Use remote debugging capabilities of VSCode with Python

Use remote debugging capabilities of VSCode with Python

Prerequisite

We will assume that we do not have any security constraints. Precisely, we do not care about MITM interceptions between our client and remote server. We will discuss in appendix how we could solve this using SSH portforwarding.

We assume that the reader is familiar with the usage of a debugger in VSCode. In addition, we assume that the reader knows how to logon on a remote machine using SSH.

Our example

In this blog post we used an Ubuntu Azure Virtual Machine. Its configuration, RAM, GPU etc. are independent so you can basically choose anything.

We assume now that the reader has an Azure Ubuntu server running and is able to logon through SSH. Note that in VSCode documentation SSH portforwarding is mentioned but we will ignore it for now.

Let us present precisely what remote debugging is.
In this post, the name remote stands for our Ubuntu VM on Azure while the client is our local, e.g.

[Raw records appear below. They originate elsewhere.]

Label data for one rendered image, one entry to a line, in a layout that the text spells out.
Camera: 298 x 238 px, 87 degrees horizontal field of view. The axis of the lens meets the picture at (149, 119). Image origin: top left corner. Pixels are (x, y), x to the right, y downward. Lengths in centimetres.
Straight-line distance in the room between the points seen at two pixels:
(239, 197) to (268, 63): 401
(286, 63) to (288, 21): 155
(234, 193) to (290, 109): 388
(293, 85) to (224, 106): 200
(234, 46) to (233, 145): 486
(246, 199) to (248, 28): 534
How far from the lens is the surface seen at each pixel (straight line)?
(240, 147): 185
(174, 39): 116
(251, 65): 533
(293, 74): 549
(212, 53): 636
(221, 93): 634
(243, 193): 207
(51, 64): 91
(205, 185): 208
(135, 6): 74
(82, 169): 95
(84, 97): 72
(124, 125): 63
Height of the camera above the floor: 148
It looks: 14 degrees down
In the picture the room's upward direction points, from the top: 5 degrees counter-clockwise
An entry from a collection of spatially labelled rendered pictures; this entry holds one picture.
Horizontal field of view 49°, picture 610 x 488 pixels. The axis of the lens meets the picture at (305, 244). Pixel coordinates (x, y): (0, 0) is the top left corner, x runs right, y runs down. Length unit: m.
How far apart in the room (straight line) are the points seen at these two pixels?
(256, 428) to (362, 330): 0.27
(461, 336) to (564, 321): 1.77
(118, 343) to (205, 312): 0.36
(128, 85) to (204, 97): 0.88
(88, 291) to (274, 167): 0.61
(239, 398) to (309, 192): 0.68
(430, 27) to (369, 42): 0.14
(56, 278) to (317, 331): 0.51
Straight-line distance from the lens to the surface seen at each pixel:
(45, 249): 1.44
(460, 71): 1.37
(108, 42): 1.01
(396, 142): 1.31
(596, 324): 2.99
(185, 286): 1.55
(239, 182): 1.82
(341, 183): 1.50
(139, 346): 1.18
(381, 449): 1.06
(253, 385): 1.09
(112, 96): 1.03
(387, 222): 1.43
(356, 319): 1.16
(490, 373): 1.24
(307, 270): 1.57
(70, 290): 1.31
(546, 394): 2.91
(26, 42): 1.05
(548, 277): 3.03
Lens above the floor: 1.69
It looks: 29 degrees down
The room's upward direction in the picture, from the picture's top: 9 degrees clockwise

MACOS, computer. With remote debugging only a single Python process is executed on the remote VM then, on client computer, VSCode “attach itself” to this remote process so you can match the remote code execution with your local files. Therefore, it is important to keep exactly the same .py files on client and in host so that the debugging process is able to match line by line the two versions.

The magic lies in a library called ptvsd that makes the bridge for attaching local VSCode to remotely executed process. The remotely executed Python waits until the client debugging agent is attached.

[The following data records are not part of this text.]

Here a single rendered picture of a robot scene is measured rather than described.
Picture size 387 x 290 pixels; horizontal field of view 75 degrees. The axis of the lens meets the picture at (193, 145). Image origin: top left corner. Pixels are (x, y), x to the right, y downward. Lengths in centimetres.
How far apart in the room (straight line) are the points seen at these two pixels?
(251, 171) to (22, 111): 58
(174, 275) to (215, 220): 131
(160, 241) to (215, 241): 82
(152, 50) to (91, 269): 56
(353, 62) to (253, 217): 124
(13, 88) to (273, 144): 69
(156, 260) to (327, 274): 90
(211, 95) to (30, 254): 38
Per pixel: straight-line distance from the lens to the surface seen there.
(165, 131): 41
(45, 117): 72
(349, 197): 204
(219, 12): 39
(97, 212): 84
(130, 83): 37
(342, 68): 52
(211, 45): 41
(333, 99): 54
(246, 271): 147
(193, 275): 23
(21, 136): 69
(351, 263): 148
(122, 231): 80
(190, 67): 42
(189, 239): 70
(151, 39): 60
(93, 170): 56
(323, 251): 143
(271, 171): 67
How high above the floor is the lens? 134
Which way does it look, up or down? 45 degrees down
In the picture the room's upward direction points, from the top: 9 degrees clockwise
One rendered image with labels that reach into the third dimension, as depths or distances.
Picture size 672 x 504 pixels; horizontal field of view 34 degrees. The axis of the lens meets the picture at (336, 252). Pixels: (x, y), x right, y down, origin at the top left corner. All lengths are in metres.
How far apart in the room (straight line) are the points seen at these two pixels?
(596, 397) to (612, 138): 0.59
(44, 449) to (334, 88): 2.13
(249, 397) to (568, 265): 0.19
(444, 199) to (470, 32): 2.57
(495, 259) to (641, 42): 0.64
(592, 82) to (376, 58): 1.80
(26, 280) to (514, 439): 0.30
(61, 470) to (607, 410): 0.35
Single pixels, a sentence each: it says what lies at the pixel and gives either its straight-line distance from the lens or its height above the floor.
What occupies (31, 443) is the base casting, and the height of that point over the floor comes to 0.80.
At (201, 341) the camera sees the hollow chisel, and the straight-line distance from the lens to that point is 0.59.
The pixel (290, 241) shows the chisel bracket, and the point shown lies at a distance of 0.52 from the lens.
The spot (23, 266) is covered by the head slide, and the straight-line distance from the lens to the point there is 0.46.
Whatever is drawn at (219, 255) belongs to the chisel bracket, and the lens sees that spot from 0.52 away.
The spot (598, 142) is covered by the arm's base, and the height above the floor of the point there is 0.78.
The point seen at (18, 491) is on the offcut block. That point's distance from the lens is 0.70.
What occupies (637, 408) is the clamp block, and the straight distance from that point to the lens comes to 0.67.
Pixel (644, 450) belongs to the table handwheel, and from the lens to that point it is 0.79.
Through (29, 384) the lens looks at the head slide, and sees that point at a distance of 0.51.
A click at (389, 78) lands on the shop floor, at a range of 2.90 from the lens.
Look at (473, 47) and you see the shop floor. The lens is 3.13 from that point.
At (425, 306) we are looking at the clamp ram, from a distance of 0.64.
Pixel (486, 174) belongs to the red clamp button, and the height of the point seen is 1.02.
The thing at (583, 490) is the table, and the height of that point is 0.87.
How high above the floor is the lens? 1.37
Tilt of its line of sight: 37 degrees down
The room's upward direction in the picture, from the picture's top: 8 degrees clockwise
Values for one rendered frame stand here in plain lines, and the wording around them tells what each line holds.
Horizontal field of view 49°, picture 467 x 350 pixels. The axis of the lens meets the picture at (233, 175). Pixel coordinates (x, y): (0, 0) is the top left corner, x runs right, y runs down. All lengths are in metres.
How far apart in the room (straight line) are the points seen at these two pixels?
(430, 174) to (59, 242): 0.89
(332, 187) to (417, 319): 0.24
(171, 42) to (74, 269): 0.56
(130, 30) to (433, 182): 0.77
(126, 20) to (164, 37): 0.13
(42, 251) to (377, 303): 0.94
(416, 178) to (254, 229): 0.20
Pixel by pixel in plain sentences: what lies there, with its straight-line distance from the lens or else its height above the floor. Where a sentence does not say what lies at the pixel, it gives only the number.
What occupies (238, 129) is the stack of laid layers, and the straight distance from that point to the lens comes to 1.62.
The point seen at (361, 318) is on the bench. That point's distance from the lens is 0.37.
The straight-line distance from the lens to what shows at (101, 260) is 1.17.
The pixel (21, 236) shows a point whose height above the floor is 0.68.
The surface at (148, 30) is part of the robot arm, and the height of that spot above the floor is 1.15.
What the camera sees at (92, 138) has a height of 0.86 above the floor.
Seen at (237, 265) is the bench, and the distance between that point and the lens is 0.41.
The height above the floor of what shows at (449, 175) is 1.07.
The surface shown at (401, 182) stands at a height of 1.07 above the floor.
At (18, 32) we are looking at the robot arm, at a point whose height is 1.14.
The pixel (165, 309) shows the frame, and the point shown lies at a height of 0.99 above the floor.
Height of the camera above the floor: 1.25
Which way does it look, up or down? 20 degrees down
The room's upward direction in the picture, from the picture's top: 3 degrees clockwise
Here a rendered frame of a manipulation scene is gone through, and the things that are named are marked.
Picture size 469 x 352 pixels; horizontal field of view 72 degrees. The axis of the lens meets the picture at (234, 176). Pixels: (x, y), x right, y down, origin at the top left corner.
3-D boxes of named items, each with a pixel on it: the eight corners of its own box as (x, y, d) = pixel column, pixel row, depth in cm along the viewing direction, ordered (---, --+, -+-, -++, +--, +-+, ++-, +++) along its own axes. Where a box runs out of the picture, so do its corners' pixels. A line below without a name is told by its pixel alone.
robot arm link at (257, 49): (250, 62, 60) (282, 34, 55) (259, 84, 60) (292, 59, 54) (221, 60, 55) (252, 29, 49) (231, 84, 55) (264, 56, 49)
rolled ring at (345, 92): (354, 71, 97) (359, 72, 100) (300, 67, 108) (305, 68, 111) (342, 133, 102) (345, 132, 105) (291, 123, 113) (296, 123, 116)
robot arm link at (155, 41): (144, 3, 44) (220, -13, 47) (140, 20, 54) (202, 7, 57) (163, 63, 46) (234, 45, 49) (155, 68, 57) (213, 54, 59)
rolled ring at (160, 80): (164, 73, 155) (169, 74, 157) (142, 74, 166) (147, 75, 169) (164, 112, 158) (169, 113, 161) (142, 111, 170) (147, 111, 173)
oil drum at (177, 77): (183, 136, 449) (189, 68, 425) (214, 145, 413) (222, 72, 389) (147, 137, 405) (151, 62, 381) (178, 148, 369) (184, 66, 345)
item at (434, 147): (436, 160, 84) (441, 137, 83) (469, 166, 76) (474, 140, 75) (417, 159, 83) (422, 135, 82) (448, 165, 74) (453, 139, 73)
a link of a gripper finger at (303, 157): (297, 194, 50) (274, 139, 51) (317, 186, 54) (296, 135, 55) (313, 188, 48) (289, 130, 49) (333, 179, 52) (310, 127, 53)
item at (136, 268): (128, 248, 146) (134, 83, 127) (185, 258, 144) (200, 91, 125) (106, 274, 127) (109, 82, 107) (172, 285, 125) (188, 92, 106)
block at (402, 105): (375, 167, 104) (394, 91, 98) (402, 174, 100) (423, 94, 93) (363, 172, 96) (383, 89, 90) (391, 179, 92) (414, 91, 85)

Obviously network communication is involved here and that is actually the major pitfall when configuring remote debugging. The VSCode documentation is fuzzy about whether to use IP or localhost which port to set etc. We will try to simplify things so the debugging experience becomes crystal clear.

Networking

To make things simpler we decided to show an example where the Python process is executed on a remote machine whose IP address is 234.56.45.89 (I chose this address randomly). We use the good old port 80 for the communication (the usual port for http).

Before doing anything else we need to make sure that our remote VM network configuration is ok. We will make sure that machine 234.56.45.89 can be contacted from the outside world on port 80.

Firstly, using an SSH session on remote machine we will start a webserver using the following Python3 command. You may need elevated privilege for listening on port 80 (for real production usage give this privilege to the current user, do not sudo the process).

sudo python3 -m http.server 80

Secondly on a client terminal you should be able request your machine using wget (spider mode to avoid file download). In this command the target machine is accessed with IP:PORT

wget --spider 234.56.45.89:80

You should get response from the server. If you see some errors, you mat need to open the 80 port in firewall configuration, see instructions here for Azure.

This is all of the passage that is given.